Problem to solve
All that should come back is the lines of the data below from the one containing "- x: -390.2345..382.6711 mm" to the one containing "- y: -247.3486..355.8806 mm", inclusive, exactly as they stand.

Data below
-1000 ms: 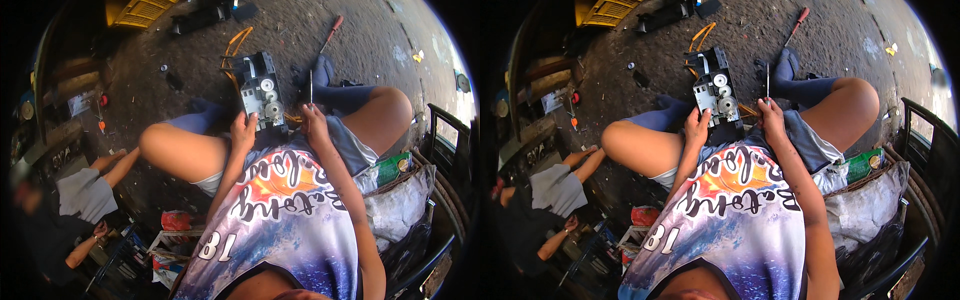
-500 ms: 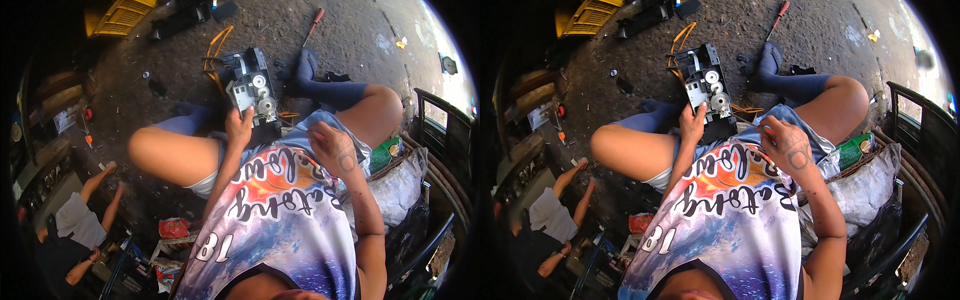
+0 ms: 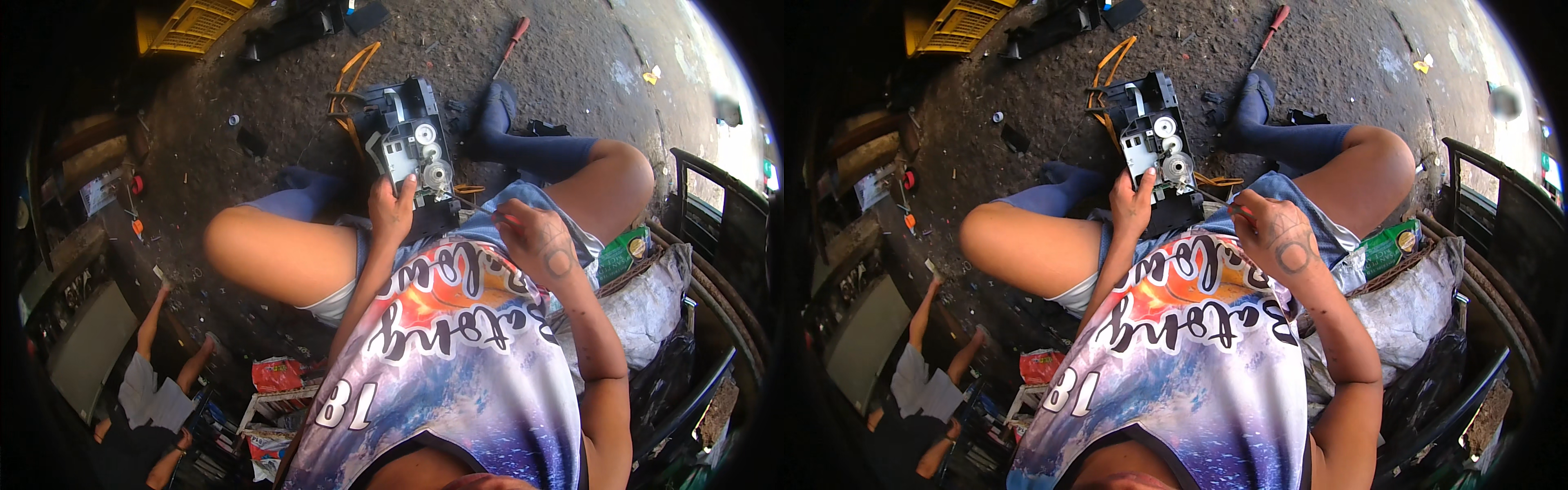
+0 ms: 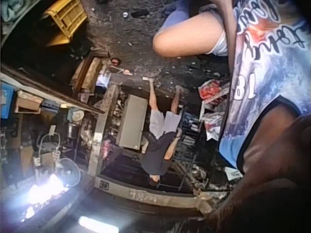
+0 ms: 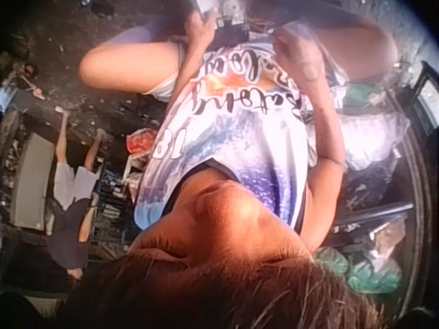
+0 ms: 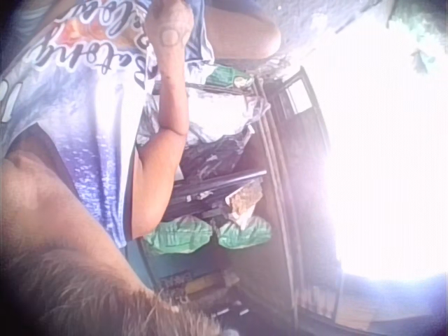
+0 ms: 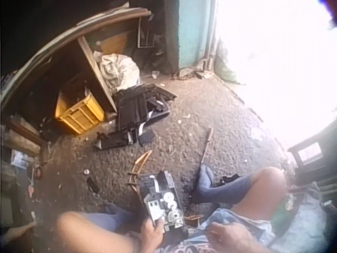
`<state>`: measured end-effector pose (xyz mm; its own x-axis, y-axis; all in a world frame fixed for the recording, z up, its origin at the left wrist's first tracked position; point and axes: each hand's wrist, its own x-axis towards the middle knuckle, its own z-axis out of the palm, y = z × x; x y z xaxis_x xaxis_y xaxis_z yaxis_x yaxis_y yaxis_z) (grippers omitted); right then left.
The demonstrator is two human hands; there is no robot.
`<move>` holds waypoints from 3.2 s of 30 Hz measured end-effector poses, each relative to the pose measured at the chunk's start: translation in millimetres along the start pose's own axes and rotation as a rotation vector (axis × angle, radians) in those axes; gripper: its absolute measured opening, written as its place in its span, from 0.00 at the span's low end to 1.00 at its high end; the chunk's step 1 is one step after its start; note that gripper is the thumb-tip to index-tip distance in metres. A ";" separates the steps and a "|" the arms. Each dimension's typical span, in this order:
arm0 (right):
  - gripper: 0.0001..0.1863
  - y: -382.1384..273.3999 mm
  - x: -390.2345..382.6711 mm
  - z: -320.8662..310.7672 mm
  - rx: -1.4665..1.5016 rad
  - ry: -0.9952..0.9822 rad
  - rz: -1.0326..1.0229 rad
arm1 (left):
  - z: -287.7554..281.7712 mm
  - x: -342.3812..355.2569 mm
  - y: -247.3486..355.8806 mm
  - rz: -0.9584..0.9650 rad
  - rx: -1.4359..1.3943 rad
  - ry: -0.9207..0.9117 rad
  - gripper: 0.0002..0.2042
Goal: The person sits on the floor and uses a screwdriver to disassemble a black electronic device, removing screws and separating internal components. They manipulate wires and parts with their hands, occasionally adjusting the device's position.
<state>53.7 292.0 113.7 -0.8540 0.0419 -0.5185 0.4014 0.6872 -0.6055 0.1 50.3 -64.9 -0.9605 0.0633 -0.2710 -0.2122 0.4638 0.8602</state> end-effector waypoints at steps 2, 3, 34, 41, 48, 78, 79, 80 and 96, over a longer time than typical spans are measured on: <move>0.10 0.5 0.9 -0.2 -0.010 -0.004 0.003 | 0.4 0.3 -1.7 -0.007 -0.008 -0.005 0.16; 0.10 1.7 0.9 0.1 -0.018 -0.002 -0.003 | 0.1 0.8 -2.4 -0.016 -0.019 -0.014 0.16; 0.09 -38.8 16.1 -7.9 -0.362 -0.164 0.017 | 20.0 -4.9 4.4 0.040 0.055 -0.020 0.14; 0.14 -17.8 10.8 -9.2 -0.751 -0.230 -0.277 | 23.8 -7.3 12.8 0.065 0.063 0.018 0.15; 0.12 7.0 26.8 -26.8 -0.866 -0.070 -0.843 | 22.7 -6.1 5.4 0.081 0.041 0.024 0.14; 0.30 -19.0 33.6 -25.1 -0.311 0.054 -0.645 | 14.0 -6.7 54.1 0.637 0.211 -0.306 0.09; 0.27 -24.3 35.0 -31.5 -0.224 0.104 -0.604 | 19.6 -4.4 57.3 0.595 0.142 -0.252 0.07; 0.26 -24.0 36.6 -35.2 -0.207 0.111 -0.580 | 19.0 -2.5 62.5 0.516 0.120 -0.263 0.07; 0.14 6.0 65.0 -17.5 -0.141 0.172 -0.749 | -16.1 43.7 72.4 0.057 -0.061 -0.676 0.17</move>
<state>-5.2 311.5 86.9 -0.9245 -0.3660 0.1062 -0.3388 0.6616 -0.6689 -60.2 72.4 -7.6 -0.6513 0.6335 -0.4177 -0.1931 0.3941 0.8986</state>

Written reply
  - x: -390.2345..382.6711 mm
  - z: -320.8662..310.7672 mm
  - rx: -1.4665..1.5016 rad
  - ry: -0.9952..0.9822 rad
  - rz: -1.0326..1.0229 rad
arm1 (left):
  - z: -287.7554..281.7712 mm
  - x: -342.3812..355.2569 mm
  - y: -247.3486..355.8806 mm

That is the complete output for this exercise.